> _WORK ORDER_: Return, without pictures, the lines from the start of the data through the one that contains "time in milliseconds".

> _SOURCE MATERIAL_:

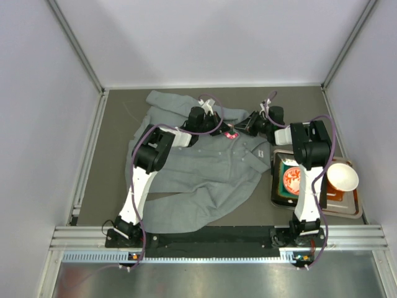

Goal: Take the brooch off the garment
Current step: Open the brooch with the flattened clothing.

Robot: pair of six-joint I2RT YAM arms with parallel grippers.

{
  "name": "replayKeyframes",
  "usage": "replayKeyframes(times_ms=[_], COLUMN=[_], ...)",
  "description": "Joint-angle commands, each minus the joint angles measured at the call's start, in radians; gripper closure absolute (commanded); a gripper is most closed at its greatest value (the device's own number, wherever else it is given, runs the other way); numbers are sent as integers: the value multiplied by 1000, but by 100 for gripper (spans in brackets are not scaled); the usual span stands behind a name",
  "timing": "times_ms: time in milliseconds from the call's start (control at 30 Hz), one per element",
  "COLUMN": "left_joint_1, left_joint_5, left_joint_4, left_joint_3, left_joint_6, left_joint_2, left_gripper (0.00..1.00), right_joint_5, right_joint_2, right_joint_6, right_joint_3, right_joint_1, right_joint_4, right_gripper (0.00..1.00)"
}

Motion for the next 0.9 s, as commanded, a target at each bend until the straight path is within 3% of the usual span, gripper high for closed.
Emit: replayKeyframes(times_ms=[0,233,533,867], left_joint_1=[-22,-28,-31,-60], left_joint_5=[-4,-27,-75,-202], left_joint_4=[-52,-91,-117,-242], left_joint_3=[19,30,4,31], left_joint_6=[40,78,81,170], left_joint_2=[47,33,8,-36], left_gripper=[100,100,100,100], right_joint_5=[5,104,364,595], right_joint_2=[1,-43,-202,-223], right_joint_6=[-73,-153,-332,-510], right_joint_3=[42,56,11,96], right_joint_1=[31,73,100,220], right_joint_4=[-86,-198,-327,-483], right_gripper=[82,83,80,82])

> _REPLY TO THE TASK_:
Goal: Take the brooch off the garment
Current step: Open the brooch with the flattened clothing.

Robot: pair of six-joint I2RT YAM arms with parallel grippers.

{
  "name": "replayKeyframes",
  "usage": "replayKeyframes(times_ms=[_], COLUMN=[_], ...)",
  "description": "Joint-angle commands, each minus the joint angles measured at the call's start, in radians; gripper closure absolute (commanded); a gripper is most closed at its greatest value (the device's own number, wherever else it is given, runs the other way); numbers are sent as integers: the value multiplied by 1000, but by 100 for gripper (spans in brackets are not scaled); the usual span stands behind a name",
  "timing": "times_ms: time in milliseconds from the call's start (control at 30 Hz), one per element",

The exercise has been carried out completely.